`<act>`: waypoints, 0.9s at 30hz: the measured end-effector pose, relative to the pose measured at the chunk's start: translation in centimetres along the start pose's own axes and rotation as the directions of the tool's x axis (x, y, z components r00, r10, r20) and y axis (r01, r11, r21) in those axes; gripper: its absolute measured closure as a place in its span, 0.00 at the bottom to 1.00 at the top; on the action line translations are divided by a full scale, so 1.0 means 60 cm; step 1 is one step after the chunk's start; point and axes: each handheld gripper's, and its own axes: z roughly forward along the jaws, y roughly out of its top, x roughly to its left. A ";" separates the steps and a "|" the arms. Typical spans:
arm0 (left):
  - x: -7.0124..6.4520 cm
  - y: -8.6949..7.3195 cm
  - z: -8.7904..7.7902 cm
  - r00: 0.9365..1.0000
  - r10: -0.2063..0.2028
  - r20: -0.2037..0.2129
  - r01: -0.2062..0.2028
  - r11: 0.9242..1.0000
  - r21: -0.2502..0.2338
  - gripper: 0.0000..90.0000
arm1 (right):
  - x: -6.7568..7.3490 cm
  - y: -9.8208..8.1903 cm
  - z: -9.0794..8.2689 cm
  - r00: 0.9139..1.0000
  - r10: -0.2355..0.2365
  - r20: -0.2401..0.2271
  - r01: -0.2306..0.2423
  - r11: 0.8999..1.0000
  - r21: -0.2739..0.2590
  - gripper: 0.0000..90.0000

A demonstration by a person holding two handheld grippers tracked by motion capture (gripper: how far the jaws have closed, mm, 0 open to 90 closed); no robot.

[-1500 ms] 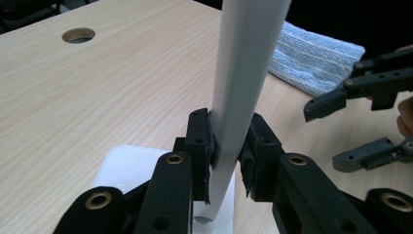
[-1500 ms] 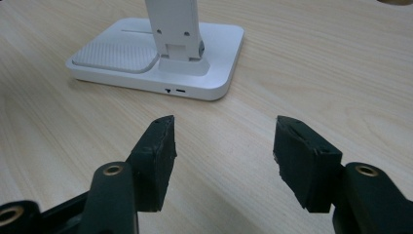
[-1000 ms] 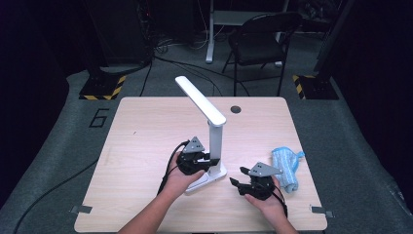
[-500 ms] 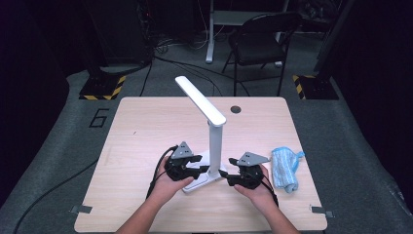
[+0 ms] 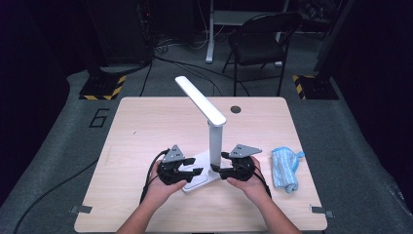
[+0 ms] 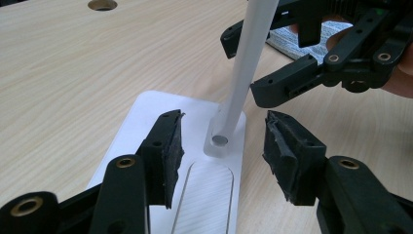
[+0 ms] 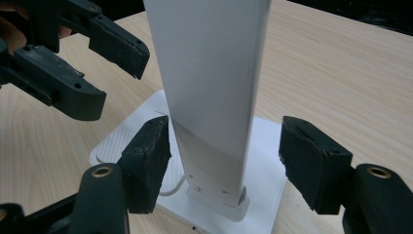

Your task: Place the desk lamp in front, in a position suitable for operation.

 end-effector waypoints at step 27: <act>0.015 -0.016 -0.031 0.998 -0.046 -0.050 0.045 0.999 -0.022 0.54 | 0.011 0.005 0.005 0.998 0.015 -0.069 -0.013 1.000 0.027 0.61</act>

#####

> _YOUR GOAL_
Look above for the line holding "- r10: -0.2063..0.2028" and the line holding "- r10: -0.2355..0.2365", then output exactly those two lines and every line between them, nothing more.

> _YOUR RESPONSE_
  - r10: -0.2063..0.2028
  - r20: -0.2037..0.2129
  - r01: -0.2062..0.2028
  - r11: 0.9242..1.0000
  - r21: -0.2502..0.2338
  - gripper: 0.0000..90.0000
arm1 (right):
  - x: -6.7568..7.3490 cm
  - y: -9.8208..8.1903 cm
  - z: -9.0794..8.2689 cm
  - r00: 0.9139..1.0000
  - r10: -0.2355..0.2365

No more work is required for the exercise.